If you shy away from spy thrillers, you might find Steinhauer's other series a better fit. Some of those novels do have some of the elements of espionage fiction, but are historical fiction as well. The author describes them as "five novels that traced the history of an unnamed, fictional Eastern European country during its communist period, from 1948 until 1989, one book for each decade. The novels began as crime fiction, morphing gradually into espionage." There is not one main character but the characters are linked from one book to another.
The titles are, in order of publication:
The Bridge of Sighs
The Confession
36 Yalta Boulevard (The Vienna Assignment in the UK)
Liberation Movements (The Istanbul Variations in the UK)
Victory Square
8 comments:
Tracy - Thanks as ever for this thoughtful review.

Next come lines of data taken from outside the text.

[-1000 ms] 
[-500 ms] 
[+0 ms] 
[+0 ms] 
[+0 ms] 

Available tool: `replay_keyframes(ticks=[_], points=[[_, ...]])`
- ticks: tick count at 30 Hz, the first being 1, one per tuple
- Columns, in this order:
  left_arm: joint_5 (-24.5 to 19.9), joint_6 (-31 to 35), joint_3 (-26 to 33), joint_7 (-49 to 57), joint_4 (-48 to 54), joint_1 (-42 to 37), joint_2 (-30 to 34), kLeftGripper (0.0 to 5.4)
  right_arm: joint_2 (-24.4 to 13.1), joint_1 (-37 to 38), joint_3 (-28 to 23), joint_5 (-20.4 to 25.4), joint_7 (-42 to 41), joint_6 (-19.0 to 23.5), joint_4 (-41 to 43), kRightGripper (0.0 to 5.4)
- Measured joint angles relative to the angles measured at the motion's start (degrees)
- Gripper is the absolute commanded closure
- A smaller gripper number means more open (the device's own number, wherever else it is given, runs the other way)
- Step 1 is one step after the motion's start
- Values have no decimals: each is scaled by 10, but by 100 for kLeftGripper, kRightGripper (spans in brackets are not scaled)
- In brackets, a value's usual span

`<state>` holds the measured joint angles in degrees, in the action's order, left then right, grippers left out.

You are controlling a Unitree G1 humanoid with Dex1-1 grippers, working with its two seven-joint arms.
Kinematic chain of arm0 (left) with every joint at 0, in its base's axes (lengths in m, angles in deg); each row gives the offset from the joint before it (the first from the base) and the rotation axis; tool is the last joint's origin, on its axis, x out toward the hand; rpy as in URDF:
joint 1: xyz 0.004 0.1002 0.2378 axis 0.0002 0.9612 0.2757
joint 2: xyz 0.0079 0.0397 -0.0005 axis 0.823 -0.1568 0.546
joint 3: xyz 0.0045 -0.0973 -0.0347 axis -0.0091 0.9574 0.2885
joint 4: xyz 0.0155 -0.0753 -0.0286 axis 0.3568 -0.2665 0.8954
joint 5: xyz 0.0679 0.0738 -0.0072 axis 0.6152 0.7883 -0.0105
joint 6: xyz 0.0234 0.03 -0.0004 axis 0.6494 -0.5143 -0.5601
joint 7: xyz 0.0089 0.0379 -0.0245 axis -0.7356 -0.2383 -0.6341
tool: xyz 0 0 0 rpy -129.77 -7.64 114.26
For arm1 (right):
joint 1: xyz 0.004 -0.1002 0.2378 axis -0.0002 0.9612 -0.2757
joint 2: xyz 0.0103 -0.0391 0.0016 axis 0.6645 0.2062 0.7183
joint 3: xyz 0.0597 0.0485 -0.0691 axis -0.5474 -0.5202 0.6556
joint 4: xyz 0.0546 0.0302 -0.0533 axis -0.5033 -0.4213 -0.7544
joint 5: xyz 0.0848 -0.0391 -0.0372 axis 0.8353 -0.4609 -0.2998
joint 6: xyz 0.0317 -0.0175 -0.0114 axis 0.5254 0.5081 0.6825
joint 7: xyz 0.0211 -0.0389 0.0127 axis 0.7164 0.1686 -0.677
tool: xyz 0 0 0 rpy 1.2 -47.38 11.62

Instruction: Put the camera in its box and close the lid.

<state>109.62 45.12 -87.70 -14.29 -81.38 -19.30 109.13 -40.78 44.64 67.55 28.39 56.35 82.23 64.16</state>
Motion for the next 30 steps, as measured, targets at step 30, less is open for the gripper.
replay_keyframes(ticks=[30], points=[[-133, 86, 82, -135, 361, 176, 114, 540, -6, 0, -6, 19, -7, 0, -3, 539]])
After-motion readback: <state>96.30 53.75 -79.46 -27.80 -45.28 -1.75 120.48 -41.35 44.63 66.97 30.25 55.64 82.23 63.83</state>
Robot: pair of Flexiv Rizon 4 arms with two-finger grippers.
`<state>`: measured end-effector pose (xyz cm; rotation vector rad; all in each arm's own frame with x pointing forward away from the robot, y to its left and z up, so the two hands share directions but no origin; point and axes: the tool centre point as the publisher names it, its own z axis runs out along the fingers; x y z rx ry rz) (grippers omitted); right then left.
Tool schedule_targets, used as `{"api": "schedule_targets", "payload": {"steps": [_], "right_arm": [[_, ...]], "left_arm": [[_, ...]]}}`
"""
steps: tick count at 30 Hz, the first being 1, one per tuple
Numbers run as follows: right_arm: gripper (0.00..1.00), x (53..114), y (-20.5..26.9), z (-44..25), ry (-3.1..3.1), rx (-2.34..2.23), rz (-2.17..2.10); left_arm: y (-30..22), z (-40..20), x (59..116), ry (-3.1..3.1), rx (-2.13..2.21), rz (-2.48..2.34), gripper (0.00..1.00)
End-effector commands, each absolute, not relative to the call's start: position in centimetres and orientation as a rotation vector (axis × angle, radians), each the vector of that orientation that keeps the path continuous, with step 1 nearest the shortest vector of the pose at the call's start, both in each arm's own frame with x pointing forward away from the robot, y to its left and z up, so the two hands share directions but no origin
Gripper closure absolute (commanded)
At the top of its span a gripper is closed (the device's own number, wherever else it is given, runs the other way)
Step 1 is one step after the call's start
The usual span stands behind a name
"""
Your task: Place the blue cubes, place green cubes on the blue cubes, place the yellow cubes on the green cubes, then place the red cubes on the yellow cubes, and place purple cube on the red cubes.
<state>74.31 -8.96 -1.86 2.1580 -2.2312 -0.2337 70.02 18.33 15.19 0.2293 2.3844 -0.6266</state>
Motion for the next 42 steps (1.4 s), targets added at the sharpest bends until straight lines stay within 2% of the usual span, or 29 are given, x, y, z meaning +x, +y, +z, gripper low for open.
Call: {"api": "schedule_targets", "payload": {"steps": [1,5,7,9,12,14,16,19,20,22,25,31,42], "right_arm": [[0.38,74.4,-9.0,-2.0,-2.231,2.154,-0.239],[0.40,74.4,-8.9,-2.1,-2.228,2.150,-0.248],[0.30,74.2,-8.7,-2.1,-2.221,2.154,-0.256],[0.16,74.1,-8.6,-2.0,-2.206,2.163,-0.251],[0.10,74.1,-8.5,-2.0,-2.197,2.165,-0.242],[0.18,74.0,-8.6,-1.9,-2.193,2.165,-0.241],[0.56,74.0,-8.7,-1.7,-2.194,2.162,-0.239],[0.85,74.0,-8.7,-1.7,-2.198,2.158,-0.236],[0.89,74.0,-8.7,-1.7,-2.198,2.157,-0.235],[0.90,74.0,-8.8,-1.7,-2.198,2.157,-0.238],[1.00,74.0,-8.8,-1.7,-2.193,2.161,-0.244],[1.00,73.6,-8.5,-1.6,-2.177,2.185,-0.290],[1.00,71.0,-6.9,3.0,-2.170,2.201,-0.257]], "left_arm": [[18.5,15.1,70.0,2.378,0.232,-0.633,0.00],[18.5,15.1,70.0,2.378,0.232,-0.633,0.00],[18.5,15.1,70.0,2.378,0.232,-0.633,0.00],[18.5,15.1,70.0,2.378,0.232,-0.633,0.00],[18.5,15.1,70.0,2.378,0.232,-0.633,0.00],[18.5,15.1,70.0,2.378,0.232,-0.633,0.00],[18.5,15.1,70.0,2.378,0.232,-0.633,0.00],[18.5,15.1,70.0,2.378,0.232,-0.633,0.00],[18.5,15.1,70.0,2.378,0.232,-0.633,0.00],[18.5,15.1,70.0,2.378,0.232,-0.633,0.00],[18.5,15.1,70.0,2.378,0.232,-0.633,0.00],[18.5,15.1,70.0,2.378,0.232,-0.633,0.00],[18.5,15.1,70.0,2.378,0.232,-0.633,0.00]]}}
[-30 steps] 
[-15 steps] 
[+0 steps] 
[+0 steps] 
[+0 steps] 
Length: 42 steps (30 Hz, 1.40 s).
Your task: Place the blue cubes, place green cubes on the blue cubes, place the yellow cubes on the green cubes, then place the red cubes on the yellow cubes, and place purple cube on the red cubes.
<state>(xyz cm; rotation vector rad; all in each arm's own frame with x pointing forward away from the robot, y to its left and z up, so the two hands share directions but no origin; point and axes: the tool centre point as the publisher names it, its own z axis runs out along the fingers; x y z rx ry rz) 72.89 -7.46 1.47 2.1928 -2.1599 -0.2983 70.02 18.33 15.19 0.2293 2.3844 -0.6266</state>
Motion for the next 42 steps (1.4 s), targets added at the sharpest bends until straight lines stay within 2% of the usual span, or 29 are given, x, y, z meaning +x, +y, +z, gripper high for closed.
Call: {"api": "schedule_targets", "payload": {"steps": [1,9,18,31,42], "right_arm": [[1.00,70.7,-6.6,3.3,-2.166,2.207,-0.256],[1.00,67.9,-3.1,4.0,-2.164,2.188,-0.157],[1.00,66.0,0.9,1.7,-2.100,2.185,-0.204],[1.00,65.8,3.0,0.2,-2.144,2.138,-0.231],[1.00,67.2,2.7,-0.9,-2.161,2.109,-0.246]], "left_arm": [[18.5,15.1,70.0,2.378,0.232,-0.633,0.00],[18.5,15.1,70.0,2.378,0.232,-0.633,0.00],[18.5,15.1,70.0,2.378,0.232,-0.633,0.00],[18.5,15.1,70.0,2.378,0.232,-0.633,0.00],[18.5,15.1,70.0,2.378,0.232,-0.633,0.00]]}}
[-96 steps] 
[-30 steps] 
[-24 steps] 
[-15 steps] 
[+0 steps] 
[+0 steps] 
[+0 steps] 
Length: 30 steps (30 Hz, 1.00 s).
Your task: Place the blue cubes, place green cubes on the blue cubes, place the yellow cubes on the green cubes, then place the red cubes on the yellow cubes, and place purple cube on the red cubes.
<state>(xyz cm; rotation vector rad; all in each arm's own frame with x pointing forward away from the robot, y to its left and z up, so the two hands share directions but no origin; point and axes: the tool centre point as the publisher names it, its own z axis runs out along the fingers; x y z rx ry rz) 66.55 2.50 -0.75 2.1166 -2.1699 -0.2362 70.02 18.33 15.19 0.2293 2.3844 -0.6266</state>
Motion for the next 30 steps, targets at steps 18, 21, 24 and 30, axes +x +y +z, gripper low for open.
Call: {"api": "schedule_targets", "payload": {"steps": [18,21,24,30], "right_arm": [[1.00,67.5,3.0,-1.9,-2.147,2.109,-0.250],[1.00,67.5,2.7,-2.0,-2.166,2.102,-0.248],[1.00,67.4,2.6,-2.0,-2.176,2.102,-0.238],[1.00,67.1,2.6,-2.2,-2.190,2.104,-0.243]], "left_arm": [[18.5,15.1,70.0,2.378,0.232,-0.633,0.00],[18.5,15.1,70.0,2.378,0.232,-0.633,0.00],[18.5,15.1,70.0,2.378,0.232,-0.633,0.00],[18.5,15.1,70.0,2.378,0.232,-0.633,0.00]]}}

As a general rule I'm not much of a one for spy thrillers. But this one interests me because it seems to have solid character depths that go beyond the stereotypical spy novel. I'm glad you highlighted this trilogy.
Margot, I found that it did have more characterization and moved faster than most spy novels. Some spy novels tend to be on the slow, plodding side.
Thanks TracyK - completely new author for me and I'm a sucker for spy stories of course - cheers!
Like Sergio, I love spy stories too, although I'm not too fussed on CIA/Bourne novel type books.I'll have a think about this one....
All of his books that I have read are great. I am going to read more of the trilogy as soon as I can.
I haven't read any of the Bourne series, but of course have seen the movies. This could be a bit like that. I just like anything with spies in it. Must be escapism, since I clearly would not live that life.
Tracy, a time was when I read mostly spy novels. I never went by authors or titles. I'd just pick up any book about espionage and the cold war, usually involving CIA and KGB, and read it in one sitting. Now there is so much to choose from. Cold war novels held a particular appeal for me, especially after reading Donald Lindquist's THE RED GODS.
You are going to have to tell me more about Lindquist. I could not find much about him. I have several "new to me" authors of spy fiction to try, and I want to re-read Le Carre and Ian Fleming.